Despite the fact that corporate executives are under a fiduciary duty to act in the best interests of the company, these same executives are permitted to command very lucrative positions that in no way aid their company and it's shareholders, but rather are guided by principles of self-dealing. It seems that while employees are expected to make significant sacrifices for the company, these same corporate executives are allowed to engage in wholly self-serving behavior.

It is so indicative of today's corporate environment, which has demonstrated an inclination toward rewarding many of America's CEOs and their counterparts for poor performance. Despite these ominous economic times where we have been witness to mass layoffs of competent, loyal employees, there is a decided trend toward rewarding many in the corporate hierarchy regardless of their proven poor performance. It is apparent that employees, shareholders and the economy are made to suffer for the mistakes and mismanagement of others.
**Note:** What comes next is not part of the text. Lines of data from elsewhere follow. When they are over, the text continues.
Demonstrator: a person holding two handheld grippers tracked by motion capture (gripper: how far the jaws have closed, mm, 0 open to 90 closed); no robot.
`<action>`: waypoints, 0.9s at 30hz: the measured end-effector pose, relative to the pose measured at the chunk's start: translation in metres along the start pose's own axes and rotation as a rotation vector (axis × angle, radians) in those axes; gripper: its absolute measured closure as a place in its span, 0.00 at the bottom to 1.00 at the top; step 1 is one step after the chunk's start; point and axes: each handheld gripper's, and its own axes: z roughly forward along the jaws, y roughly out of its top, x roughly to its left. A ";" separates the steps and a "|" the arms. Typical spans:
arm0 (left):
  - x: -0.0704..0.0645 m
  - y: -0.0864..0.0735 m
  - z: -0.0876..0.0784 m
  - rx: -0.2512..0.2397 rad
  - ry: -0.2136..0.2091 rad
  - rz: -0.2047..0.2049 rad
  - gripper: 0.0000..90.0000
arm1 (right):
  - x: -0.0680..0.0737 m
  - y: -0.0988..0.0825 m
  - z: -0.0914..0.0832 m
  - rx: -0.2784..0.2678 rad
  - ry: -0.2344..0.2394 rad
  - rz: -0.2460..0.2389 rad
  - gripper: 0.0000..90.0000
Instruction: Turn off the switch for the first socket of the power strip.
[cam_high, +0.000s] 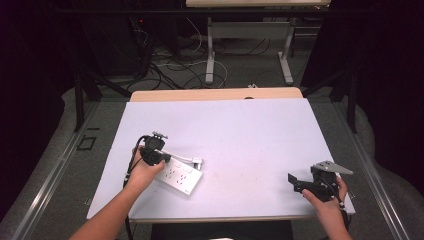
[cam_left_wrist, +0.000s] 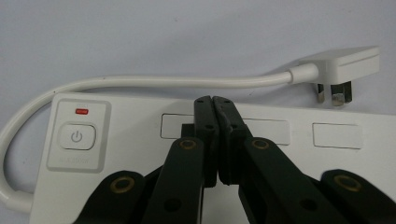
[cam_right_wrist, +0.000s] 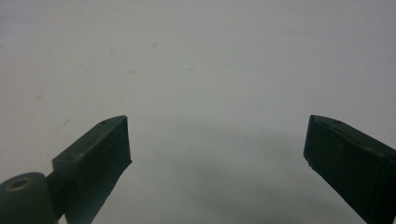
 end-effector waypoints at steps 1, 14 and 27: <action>0.000 0.000 0.000 0.007 0.001 0.004 0.98 | 0.000 0.000 0.000 0.000 0.001 -0.004 0.07; 0.000 -0.001 0.000 -0.007 0.002 0.005 0.98 | 0.000 0.000 0.000 0.002 0.004 0.002 0.08; 0.000 -0.002 0.000 -0.013 -0.001 0.008 0.98 | 0.001 0.000 0.000 0.005 0.008 0.000 0.08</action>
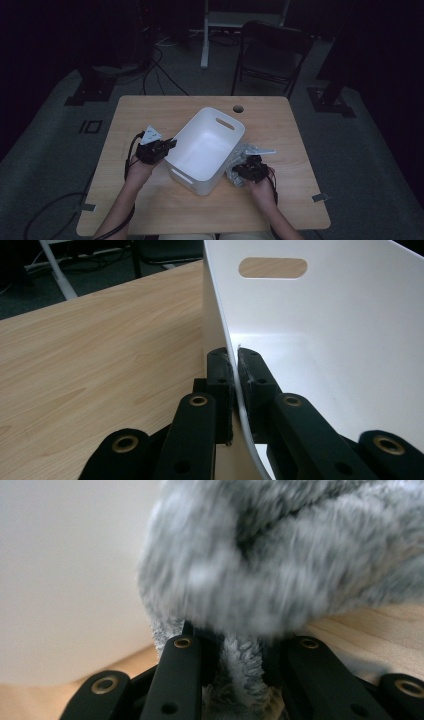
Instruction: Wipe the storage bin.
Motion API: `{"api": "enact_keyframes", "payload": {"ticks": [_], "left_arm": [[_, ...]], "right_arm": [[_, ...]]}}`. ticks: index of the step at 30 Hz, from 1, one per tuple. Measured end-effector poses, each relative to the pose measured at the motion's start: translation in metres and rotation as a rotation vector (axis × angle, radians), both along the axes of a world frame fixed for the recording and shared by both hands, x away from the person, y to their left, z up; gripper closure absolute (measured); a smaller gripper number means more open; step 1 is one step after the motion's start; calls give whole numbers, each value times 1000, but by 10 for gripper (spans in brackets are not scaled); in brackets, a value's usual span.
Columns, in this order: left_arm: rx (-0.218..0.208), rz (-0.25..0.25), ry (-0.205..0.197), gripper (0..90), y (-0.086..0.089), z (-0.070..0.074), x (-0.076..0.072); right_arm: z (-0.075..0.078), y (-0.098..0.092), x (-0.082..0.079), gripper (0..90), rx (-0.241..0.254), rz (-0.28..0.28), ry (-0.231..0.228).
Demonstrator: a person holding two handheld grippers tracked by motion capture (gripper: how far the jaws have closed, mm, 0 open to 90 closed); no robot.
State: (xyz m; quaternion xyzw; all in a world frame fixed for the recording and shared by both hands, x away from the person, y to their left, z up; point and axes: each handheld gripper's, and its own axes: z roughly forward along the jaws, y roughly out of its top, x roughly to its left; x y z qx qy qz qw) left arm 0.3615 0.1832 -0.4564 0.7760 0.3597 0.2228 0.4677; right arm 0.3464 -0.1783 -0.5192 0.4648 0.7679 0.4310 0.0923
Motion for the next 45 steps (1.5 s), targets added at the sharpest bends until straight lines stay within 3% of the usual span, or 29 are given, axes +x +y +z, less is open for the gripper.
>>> {"api": "enact_keyframes", "payload": {"ticks": [2,5,7,8,10,11,18,24,25,26,27,30,32,36,37,38,39,40,41,44,45], "left_arm": [[0,0,1,852,0,0,0],[-2,-3,3,852,-1,0,0],[-3,-4,4,853,-1,0,0],[-3,-5,4,853,-1,0,0],[-6,-10,5,852,-1,0,1],[-7,-14,6,851,-1,0,1],[8,-23,-1,849,-2,1,0],[8,-15,-2,847,-3,0,0],[4,-13,-1,847,-3,0,0],[2,-9,0,847,-4,0,0],[2,-3,-4,846,-4,0,0],[1,2,-7,845,-4,0,0],[0,12,-4,845,-4,0,0],[1,19,-3,847,-5,0,0],[2,19,-3,848,-5,0,0],[2,19,-3,847,-5,0,0],[3,21,-1,848,-6,0,1],[3,21,-1,848,-6,0,1],[-1,15,3,848,-6,0,1],[-1,1,4,848,-6,0,1],[-3,-8,6,846,-7,0,1]], "right_arm": [[5,-1,-4,757,19,15,-12],[35,-4,-25,756,105,61,-83],[43,-3,-29,756,126,69,-106],[53,1,-35,756,120,84,-140],[56,8,-37,756,68,78,-162],[52,13,-35,757,42,74,-162],[37,18,-29,758,1,58,-142],[12,18,-17,757,-73,47,-97],[0,17,-10,757,-94,38,-61],[0,17,-10,757,-94,38,-61],[-10,17,-4,757,-105,33,-21],[-11,15,0,757,-91,32,0],[-8,15,-2,757,-91,36,3],[5,9,-15,756,-17,77,-22],[18,7,-27,757,28,104,-59],[18,7,-27,757,28,104,-59],[35,6,-40,756,74,134,-116],[35,6,-40,756,74,134,-116],[47,7,-48,755,102,145,-154],[52,11,-49,755,89,148,-164],[51,16,-47,755,59,143,-169]]}}
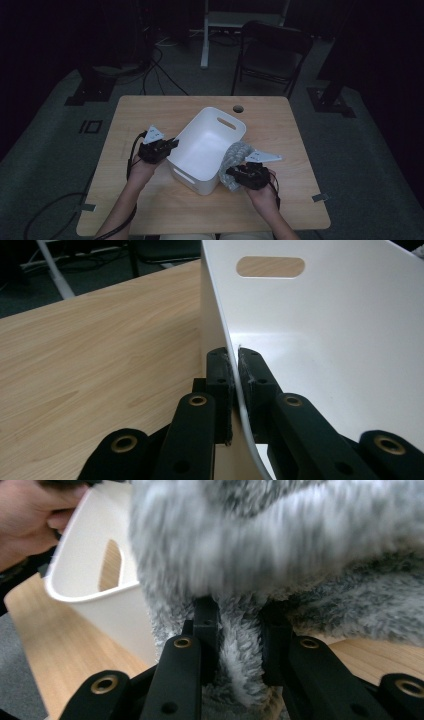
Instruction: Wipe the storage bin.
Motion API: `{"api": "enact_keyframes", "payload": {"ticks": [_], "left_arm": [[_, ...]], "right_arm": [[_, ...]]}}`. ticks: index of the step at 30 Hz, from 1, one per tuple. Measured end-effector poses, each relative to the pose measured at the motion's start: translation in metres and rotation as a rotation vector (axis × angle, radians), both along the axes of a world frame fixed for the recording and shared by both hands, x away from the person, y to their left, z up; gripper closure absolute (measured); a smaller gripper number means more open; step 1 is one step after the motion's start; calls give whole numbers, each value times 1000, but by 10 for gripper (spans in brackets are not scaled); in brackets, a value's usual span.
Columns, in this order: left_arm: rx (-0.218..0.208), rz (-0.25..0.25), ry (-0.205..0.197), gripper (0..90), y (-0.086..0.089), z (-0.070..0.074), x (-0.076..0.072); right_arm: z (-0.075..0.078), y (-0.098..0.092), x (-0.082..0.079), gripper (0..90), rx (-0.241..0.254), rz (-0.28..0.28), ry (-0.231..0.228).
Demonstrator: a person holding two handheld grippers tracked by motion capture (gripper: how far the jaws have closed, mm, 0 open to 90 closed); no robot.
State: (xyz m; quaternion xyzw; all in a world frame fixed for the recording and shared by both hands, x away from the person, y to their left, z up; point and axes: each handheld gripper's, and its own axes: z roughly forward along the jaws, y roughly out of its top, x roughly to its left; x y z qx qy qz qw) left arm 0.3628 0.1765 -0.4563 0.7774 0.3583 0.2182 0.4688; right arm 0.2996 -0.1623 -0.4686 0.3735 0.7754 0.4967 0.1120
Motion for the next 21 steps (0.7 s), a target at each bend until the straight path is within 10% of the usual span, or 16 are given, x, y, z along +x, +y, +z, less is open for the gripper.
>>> {"api": "enact_keyframes", "payload": {"ticks": [21], "left_arm": [[-7,4,-14,841,-4,-1,0]], "right_arm": [[-54,0,30,755,-131,-66,101]]}}
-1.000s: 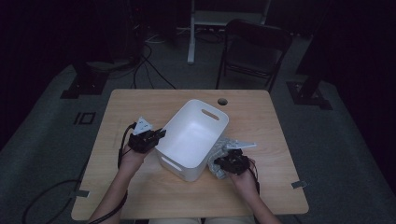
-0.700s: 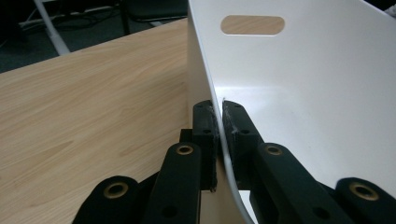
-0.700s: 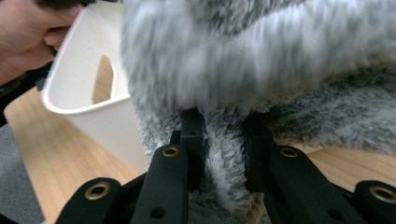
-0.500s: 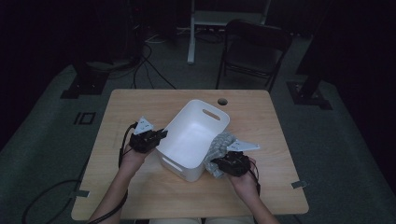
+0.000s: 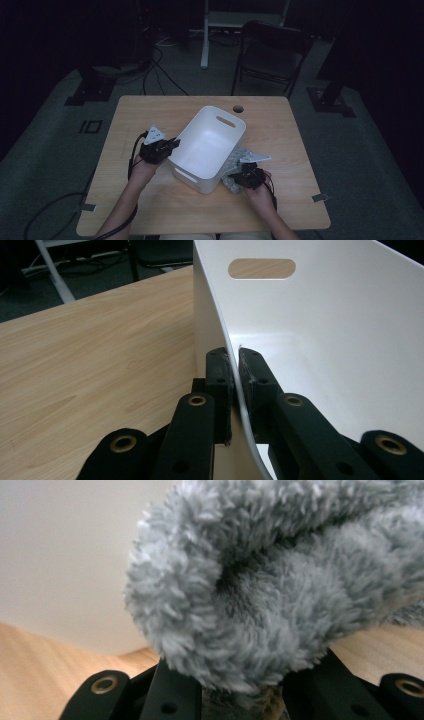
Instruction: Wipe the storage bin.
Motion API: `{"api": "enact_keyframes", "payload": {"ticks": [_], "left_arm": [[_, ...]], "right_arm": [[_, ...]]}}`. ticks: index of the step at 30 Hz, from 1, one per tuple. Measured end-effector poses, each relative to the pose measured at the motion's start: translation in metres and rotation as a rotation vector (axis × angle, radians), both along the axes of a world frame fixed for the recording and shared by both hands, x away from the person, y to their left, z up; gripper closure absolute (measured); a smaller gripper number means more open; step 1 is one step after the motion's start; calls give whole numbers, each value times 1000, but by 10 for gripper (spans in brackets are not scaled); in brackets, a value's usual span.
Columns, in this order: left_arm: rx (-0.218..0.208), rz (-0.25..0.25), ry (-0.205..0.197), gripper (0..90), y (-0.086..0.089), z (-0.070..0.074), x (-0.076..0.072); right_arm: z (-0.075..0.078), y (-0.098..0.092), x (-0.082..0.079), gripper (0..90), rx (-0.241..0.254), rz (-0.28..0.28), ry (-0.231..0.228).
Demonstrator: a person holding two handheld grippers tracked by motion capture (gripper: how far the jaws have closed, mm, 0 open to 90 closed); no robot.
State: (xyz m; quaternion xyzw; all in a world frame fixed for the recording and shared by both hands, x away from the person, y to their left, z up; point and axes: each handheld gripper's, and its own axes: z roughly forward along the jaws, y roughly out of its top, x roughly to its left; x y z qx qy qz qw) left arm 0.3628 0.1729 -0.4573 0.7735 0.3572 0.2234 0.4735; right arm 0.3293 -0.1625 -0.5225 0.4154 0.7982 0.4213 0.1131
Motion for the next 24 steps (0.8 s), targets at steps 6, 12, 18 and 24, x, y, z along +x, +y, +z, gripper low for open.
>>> {"api": "enact_keyframes", "payload": {"ticks": [6,12,18,24], "left_arm": [[-5,15,0,834,0,0,0],[-3,32,1,841,-1,0,0],[-3,37,2,845,-2,0,0],[-3,17,6,843,-3,0,0]], "right_arm": [[-11,0,8,754,-21,-14,52],[4,-5,-7,755,39,36,51],[48,-9,-42,753,146,121,-70],[46,9,-43,753,71,96,-107]]}}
The current corporate mentality focuses on promoting the interests of those individuals at the top of the pyramid who think in terms of only boosting the company's short-term stock market performance at the expense of the health of the corporation. This mentality has operated to 'downsize' the corporate structure in an effort to increase stock prices, despite the fact that employees who were fortunate enough to retain their positions have done so at great personal cost. Employee rewards have been increased workloads, a reduction in compensation, diminishing health care benefits and uncertain retirement plans. Consumer and/or shareholder rewards have been inferior services and quality as well as a significant decline in their investments.

The daily news is filled with examples of corporate abuse in the form of obscene salaries, lucrative stock options, outrageous bonuses, forgiven loans, excessive health care, extravagant expense accounts, pensions comparable to salaries, lavish homes, limousines and corporate jets. These corporate executives have taken so much that any past, present or future concessions made by the employees will have little or no impact.

Boardrooms still resonate with the 'good old boy' network that excludes all but a few from their highly private club. More than that, most board members serve on the boards of numerous companies, which ensures that the same corporate mentality will be perpetuated. These are the boards that reward their executives for running up stock prices in the short term at the expense of the long-run interest of the company and it's shareholders.

In addition, the continual awarding of these shameful perks equates to more money being siphoned from the corporations as well as the economy, which in turn impedes economic growth, corporate research and development and employee welfare. This type of mentality also promotes the 'competitive-environment theory', which in turn provides the justification for additional cost cuts and layoffs as well as fueling corporate executive's greed.

The upper echelons of the corporate structure have taken extremely good care of themselves while conveniently ignoring the employees who have labored to provide the assets that fund the corporate leaders 'golden parachutes'. It is time to recognize that these employees - whose loyalty, dedication and diligent efforts have allowed the monetary gains of a few - also need to be properly protected and rewarded.

Similar to the sanctions imposed against drug dealers, corporate executives who have gutted the company coffers for personal gain should be forced to relinquish improperly obtained funds and property. This would certainly prove deterrence to any corporate executive who contemplates squandering employee benefits in pursuit of a luxurious life style.

Justice would truly be served and investor confidence restored in not allowing any executive to hide behind the corporate shield, but rather bear the economic responsibility for their wrongful acts.

In sum, it is the executive who should feel the pain that accompanies corporate economic devastation, not the innocent employee.